There is a diversity of opinion as to whether a warrant in the first instance can be granted for threats, as by this section the power of a court of summary jurisdiction to adjudge a person before it to enter into a recognizance and to find sureties is to be exercised by an order on complaint to which the S. J. Acts are to apply, and the 11 & 12 Vict. c. 43, does not authorise the issue of a warrant in the first instance upon a complaint. It is, however, considered by many magistrates that in grave cases, where serious personal violence following the threats may be apprehended, the authority given by the commission of the peace is sufficient to justify the issue of a warrant, and it may be mentioned here that this course is adopted by the magistrate at Bow Street police court, London, and at the Mansion House and Guildhall Justice Rooms. See the remarks on Surety of the Peace in Stone's Justices' Manual (38th ed.), p. 1043.

As to Crown Office practice in reference to articles of the peace, see The Practice of the Crown Office, by Short & Mellor, pp. 417 et seq. As to directing the treatment of a person imprisoned in default of finding sureties for the peace or good behaviour, see 60 & 61 Vict. c. 41, s. 6, post.

As to commission of the peace, see 11 & 12 Vict. c. 42, s. 1, post, and form of commission there given.

Before issuing the warrant of commitment, a copy of the minute of the order (signed by the clerk of the court) should be served on the defendant. See 11 & 12 Vict. c. 43, s. 17, ante, p. 92.

As to what is a petty sessional court, and what is a court of summary jurisdiction, see notes to s. 20, ante, p. 151, and the Interpretation Act, 1889 (52 & 53 Vict. c. 63), s. 13, post, in the Appendix.

See Form [20], Consolidated Forms, 1886, post.
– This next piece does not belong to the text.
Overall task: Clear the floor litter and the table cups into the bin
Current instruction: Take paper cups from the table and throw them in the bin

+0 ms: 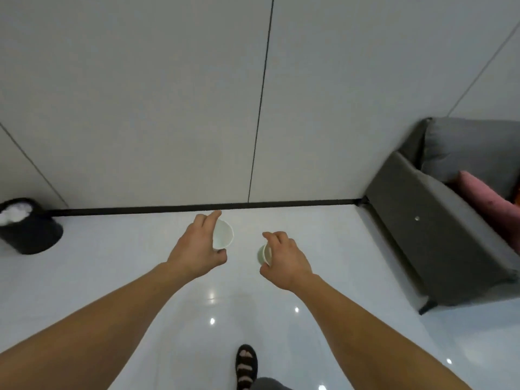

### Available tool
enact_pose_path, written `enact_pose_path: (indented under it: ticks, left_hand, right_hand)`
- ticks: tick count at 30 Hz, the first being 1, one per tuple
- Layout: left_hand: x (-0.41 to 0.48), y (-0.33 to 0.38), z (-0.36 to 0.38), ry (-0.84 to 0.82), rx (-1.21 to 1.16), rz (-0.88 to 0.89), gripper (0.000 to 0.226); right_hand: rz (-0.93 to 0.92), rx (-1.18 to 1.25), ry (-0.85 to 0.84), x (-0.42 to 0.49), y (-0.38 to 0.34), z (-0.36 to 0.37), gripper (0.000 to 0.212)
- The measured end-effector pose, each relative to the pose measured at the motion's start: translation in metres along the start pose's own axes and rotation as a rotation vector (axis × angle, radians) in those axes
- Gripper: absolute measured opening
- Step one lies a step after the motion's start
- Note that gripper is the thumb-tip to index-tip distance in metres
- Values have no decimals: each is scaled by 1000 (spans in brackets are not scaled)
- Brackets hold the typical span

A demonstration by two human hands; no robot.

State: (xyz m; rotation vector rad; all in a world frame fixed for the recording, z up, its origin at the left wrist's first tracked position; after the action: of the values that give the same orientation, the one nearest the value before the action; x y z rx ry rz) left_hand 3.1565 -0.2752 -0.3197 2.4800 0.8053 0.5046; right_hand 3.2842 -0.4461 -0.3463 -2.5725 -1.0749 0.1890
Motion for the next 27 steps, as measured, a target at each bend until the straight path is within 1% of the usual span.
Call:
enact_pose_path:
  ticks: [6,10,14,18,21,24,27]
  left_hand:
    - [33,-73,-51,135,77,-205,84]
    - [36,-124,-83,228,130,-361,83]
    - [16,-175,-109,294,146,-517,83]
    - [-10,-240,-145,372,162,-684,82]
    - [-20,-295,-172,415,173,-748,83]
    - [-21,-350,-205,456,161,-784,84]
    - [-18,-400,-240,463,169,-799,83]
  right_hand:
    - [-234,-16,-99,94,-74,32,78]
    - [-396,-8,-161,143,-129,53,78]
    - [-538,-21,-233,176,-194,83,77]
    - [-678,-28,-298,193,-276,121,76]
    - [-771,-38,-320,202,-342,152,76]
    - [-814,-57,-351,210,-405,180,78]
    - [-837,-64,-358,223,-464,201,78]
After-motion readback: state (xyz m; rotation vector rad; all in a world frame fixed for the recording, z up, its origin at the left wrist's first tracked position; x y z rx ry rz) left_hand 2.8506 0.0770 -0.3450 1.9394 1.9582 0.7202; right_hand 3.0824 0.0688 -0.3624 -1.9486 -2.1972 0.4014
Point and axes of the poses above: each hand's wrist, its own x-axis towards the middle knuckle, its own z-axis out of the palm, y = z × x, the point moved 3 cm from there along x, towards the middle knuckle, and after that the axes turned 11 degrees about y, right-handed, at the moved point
26. Power of petty sessional court with respect to varying order for sureties.] Where a person has been committed to prison by a court of summary jurisdiction for default in finding sureties, any petty sessional court for the same county borough or place may on application made to them in manner directed by a rule made in pursuance of this Act by him or by some one acting on his behalf, inquire into the case of the person so committed, and if upon new evidence produced to such court or proof of a change of circumstances the court think, having regard to all the circumstances of the case, that it is just so to do, they may reduce the amount for which it is proposed the sureties or surety should be bound, or dispense with the sureties or surety, or otherwise deal with the case as the court may think just.

The mode of application under this section is given in r. 17 of the Summary Jurisdiction Rules of 1886, post.

See Forms [4 and 43] of Consolidated Forms, 1886, post.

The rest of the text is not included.